Mancava Tommaso, lui non voleva credere, non convinto da quanto gli era pure attestato, credeva aver bisogno di constatare toccando, mettendo il dito in quelle piaghe. Di lì ad otto giorni il Signore ritorna, per lui, per lor tutti, certamente anche per noi. Ancora le porte eran chiuse, ancora il timore dei Giudei premeva sul loro cuore, ma Gesù ritorna s’indirizza a Tommaso: “Metti qua…”. È sempre, come già a Maddalena l’invito personale a riscuotere il pianto o il torpore troppo frutti d’umano. Tommaso allora sì, ben riconosce il suo amato Maestro e Signore: no, non allunga il dito, non accoglie esortazione a mettere la mano: “Mio Signore, mio Dio”. M’appassiona risentirmi in cuore quasi il suono di quelle due parole d’ammirata e affidata contemplazione che sfidano il chiamar per nome l’Innominabile (אֲ דֹנָי , אֱ לוֹהִ ים Adonai, Elohim): Tommaso, là, ha fatto esperienza personale d’incontro, non col terreno, ma con l’eterno che aveva amato uomo e ritrova in pienezza divina.
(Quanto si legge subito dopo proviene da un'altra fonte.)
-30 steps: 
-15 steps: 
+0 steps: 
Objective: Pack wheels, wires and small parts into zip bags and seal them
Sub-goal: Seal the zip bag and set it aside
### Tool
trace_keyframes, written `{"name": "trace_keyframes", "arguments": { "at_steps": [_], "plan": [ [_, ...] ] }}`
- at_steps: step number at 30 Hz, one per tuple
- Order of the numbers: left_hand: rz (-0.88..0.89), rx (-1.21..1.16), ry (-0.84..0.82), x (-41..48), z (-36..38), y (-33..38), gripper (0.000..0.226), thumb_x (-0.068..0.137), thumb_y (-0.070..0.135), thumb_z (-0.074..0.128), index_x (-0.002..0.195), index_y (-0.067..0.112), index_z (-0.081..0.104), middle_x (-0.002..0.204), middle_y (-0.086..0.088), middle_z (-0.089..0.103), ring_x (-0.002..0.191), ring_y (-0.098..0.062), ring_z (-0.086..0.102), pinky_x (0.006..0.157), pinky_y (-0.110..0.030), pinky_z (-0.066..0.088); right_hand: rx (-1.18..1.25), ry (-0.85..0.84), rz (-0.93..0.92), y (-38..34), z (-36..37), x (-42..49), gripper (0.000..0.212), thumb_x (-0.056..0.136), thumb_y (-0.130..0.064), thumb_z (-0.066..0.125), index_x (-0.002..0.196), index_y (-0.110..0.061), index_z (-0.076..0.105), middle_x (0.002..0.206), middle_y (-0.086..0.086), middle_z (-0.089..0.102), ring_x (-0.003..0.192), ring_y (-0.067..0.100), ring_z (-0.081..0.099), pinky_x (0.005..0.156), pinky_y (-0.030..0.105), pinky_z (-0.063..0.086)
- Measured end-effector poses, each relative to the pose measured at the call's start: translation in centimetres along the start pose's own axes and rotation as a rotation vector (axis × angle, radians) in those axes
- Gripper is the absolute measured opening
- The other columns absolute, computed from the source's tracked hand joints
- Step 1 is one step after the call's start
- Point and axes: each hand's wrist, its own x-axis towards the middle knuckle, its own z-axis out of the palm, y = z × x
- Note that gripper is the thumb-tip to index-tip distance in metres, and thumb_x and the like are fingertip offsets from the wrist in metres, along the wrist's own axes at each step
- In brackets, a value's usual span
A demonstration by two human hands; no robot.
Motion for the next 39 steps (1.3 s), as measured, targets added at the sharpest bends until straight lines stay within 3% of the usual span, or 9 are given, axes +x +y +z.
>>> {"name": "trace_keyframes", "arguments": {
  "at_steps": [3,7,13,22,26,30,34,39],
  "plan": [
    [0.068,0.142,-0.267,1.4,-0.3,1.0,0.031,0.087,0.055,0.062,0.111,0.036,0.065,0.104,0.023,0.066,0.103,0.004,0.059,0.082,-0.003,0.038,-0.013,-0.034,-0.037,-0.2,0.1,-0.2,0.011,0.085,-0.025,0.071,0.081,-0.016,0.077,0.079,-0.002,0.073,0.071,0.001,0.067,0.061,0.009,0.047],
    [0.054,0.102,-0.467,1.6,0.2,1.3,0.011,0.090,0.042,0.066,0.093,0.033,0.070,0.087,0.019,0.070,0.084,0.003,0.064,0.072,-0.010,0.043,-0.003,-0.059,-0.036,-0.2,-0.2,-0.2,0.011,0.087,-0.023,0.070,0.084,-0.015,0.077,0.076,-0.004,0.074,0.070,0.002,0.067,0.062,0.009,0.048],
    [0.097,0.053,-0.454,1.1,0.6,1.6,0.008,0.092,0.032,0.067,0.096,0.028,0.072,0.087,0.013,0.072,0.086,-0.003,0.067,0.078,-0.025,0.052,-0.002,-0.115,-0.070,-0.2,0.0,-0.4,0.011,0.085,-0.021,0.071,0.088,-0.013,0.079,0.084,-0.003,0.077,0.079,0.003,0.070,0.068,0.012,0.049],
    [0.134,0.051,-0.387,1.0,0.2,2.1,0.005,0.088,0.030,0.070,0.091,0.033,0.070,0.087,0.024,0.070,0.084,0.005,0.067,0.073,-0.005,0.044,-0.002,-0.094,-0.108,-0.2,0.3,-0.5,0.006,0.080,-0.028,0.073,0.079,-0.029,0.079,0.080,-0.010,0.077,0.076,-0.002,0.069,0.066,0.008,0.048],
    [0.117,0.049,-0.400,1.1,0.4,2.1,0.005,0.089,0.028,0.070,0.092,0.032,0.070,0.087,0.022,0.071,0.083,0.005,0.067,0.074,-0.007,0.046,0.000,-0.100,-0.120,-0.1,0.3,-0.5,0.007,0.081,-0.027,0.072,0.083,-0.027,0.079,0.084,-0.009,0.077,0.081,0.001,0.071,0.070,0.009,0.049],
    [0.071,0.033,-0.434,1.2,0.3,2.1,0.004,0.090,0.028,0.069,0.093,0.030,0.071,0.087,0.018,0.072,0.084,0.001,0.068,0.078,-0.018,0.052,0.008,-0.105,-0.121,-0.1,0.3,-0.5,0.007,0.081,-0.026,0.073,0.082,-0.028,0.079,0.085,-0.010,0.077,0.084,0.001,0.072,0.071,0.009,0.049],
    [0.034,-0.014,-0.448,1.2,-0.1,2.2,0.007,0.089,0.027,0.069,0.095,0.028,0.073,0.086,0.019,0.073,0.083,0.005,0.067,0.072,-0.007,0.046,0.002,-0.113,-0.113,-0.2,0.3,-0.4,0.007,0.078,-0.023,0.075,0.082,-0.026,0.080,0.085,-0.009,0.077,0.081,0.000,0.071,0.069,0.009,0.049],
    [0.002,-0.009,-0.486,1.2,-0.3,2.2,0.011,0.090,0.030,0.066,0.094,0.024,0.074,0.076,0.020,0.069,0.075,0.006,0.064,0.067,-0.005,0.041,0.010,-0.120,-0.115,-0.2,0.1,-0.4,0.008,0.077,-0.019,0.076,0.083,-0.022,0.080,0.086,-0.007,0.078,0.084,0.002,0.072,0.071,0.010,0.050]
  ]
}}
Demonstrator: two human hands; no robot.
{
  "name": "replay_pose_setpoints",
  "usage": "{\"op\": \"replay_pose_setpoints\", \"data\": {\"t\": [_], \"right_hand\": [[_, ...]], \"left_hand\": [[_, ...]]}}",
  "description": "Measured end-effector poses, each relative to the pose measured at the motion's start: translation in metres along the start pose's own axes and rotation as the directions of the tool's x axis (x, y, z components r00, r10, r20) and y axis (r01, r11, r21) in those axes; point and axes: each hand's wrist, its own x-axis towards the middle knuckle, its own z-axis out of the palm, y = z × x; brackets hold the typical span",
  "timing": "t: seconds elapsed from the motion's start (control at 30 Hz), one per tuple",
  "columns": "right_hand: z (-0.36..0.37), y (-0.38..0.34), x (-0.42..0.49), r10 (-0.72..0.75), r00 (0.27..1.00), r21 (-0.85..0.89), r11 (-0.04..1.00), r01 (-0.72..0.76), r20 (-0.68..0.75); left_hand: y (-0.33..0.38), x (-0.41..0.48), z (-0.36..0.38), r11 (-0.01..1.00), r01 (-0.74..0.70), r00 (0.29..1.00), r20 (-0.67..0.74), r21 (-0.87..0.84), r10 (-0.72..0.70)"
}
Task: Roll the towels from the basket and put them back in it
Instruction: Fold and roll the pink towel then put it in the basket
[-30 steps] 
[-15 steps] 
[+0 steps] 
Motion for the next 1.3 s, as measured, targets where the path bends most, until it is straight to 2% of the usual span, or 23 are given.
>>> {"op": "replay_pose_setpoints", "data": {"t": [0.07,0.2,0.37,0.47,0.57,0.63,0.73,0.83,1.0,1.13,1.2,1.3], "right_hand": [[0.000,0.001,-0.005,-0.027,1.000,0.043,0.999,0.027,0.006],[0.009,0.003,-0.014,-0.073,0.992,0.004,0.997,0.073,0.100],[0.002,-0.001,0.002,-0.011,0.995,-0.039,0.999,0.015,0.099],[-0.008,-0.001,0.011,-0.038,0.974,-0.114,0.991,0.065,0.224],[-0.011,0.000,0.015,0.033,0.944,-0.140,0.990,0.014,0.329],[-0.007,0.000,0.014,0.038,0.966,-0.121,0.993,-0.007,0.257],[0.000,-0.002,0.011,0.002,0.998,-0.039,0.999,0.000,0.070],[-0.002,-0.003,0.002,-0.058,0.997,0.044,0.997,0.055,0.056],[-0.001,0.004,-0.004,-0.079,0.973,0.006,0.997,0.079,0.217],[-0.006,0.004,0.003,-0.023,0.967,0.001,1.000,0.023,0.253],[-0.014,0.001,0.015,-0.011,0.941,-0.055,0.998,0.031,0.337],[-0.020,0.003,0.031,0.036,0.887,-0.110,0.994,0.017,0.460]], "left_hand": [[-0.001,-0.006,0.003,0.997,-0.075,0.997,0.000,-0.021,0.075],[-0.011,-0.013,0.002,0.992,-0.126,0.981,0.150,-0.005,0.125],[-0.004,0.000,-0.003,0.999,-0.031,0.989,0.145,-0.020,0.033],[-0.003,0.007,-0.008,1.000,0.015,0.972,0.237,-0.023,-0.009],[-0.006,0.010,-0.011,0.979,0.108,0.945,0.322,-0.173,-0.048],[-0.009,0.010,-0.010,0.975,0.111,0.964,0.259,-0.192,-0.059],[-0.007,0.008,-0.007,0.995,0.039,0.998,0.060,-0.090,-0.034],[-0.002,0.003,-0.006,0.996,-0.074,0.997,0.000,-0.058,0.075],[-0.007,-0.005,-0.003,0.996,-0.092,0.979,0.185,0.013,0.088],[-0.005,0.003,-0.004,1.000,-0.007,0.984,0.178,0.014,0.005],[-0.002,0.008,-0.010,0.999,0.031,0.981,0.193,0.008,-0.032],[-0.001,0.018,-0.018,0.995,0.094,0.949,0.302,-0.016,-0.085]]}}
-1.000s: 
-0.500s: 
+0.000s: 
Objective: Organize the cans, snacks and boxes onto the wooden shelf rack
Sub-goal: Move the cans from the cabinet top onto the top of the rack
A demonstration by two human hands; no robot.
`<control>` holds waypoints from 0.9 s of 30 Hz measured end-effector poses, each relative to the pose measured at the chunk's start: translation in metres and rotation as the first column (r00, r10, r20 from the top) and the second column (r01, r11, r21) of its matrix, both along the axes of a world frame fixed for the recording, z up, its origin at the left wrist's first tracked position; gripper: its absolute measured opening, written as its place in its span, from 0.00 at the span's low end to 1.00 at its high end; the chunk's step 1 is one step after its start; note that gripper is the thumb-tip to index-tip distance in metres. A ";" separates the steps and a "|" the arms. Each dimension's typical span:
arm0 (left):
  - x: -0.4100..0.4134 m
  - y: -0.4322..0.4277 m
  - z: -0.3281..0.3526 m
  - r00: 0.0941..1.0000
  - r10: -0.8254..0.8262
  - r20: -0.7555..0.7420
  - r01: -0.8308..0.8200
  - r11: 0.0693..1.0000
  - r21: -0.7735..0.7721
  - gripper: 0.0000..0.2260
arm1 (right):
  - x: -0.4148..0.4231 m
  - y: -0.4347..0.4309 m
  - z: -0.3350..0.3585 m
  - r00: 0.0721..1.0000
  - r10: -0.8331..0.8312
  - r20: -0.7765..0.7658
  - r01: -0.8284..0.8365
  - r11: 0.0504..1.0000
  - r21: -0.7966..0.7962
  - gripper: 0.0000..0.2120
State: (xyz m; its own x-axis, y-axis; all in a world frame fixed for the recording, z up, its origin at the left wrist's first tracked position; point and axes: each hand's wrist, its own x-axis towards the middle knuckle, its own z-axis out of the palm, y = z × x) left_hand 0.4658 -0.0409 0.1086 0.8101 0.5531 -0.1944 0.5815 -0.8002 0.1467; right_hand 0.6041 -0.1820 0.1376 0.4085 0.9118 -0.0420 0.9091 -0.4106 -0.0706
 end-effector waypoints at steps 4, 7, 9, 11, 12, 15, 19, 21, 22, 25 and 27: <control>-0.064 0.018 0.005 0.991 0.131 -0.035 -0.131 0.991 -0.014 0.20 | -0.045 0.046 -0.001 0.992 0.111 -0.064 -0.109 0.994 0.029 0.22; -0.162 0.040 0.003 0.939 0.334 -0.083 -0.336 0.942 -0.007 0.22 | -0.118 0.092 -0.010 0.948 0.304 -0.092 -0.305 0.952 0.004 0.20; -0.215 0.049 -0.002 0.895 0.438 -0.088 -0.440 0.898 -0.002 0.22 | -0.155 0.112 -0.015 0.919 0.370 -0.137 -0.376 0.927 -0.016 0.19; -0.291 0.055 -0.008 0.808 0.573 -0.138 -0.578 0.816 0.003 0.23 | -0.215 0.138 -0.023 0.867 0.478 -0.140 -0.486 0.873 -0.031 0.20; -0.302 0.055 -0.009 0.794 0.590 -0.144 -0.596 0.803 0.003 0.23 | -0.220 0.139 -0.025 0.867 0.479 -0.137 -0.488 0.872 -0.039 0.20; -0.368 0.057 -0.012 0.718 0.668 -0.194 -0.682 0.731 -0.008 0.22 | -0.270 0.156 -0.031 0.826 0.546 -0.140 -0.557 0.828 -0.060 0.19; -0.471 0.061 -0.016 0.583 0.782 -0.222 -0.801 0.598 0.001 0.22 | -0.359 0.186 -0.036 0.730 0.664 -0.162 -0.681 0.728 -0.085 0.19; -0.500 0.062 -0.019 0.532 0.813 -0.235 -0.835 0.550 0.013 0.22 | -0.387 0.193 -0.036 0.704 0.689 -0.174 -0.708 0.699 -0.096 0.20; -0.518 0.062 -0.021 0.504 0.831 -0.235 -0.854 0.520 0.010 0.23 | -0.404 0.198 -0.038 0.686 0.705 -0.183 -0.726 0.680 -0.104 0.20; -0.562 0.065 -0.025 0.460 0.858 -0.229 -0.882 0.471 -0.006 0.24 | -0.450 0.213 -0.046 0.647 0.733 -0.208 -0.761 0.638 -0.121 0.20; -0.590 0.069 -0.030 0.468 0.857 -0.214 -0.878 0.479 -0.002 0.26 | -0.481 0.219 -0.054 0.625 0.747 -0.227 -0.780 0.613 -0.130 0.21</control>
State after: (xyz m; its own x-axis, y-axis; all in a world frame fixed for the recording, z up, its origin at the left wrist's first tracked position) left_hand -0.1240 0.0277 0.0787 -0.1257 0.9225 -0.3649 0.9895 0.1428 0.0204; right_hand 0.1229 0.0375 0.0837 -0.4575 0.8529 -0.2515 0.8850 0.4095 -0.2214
E Gesù continua parola che non è condanna dell’appassionata sospensione che a noi è apparsa dubbiosa ed era attesa, ripeto appassionata, più che delusa, in pretesa attesa d’incontro. L’incontro col Signore risorto è davvero solo possibile nella fede, quella di Tommaso e ancora la nostra che Gesù stesso chiama beata, beata perché riscatta l’umana incertezza così facile ad albergarci in cuore, beata perché incontra il Signore a dar senso ad ogni nostra speranza.